The Sacred Power Button Pilgrimage
The eternal IT paradox strikes again! Poor Eric drove TWO HOURS just to press a power button because three different people swore the server was already running. Every sysadmin just felt that in their soul. This is why we have trust issues and why "Have you tried turning it off and on again?" isn't just a question—it's a lifestyle. Next time someone asks why IT folks seem grumpy, just remember they've probably made similar pilgrimages to the server shrine only to perform the sacred one-finger ritual of resurrection.

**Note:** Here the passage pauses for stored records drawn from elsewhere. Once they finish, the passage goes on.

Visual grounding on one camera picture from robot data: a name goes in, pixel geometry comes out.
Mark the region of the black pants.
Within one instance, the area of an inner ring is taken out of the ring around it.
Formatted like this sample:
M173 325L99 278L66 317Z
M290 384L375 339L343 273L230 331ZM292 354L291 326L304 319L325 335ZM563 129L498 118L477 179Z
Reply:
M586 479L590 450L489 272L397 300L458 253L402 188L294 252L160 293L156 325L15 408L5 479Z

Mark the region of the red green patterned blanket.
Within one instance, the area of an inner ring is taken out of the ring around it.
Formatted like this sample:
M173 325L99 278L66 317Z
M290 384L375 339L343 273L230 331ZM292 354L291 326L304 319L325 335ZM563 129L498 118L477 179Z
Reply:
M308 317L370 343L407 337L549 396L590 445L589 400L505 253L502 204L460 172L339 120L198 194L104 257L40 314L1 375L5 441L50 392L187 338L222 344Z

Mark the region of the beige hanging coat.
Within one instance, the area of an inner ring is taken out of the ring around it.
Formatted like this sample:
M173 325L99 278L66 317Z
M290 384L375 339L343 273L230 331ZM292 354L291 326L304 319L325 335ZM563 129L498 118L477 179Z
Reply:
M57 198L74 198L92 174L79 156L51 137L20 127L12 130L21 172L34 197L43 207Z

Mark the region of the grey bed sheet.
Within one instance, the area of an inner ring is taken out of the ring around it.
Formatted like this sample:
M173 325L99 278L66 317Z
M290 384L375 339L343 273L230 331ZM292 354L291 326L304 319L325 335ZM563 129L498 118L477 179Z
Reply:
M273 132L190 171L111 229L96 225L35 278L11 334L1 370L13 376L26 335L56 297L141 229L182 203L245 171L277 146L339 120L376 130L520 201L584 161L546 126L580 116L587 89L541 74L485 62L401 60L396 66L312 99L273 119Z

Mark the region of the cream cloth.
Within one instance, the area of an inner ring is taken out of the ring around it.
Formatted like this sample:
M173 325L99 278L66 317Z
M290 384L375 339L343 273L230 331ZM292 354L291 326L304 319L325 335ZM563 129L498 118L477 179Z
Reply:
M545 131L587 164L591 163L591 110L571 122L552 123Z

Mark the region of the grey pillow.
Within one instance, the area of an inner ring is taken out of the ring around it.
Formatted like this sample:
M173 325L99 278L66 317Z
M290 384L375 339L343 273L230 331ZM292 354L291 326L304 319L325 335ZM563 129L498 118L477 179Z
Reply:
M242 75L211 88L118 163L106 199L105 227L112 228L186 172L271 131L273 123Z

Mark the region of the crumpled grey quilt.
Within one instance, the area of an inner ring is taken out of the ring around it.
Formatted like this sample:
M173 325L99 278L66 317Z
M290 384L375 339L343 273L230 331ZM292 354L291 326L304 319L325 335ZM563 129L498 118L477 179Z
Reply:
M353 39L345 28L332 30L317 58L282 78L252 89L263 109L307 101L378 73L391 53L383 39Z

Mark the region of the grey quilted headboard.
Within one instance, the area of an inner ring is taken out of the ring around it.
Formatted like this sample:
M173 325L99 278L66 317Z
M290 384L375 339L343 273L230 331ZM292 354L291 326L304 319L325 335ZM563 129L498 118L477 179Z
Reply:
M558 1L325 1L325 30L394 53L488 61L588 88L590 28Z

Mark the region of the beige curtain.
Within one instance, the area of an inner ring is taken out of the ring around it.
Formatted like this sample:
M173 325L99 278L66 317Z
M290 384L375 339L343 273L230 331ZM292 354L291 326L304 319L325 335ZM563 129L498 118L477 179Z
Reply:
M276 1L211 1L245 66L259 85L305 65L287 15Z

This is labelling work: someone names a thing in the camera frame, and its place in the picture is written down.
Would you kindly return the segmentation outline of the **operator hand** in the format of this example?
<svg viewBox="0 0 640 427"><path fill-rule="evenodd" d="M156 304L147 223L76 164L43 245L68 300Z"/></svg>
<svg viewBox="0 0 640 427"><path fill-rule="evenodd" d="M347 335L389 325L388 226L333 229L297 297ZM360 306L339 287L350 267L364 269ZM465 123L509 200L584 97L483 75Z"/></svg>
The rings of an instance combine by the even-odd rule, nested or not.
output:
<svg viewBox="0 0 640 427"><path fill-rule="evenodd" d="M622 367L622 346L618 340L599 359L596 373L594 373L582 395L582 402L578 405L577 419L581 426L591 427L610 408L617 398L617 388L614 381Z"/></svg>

How To Fix (Almost) Every Computer Problem

How To Fix (Almost) Every Computer Problem
The universal IT support flowchart, as passed down from father to son. Nothing quite like frantically following an ancient Reddit thread at 3 AM where some hero named xX_CodeWizard_69_Xx solved your exact obscure error message in 2015. And somehow that random solution works better than anything in the official documentation. The real tech support was the strangers we met along the way.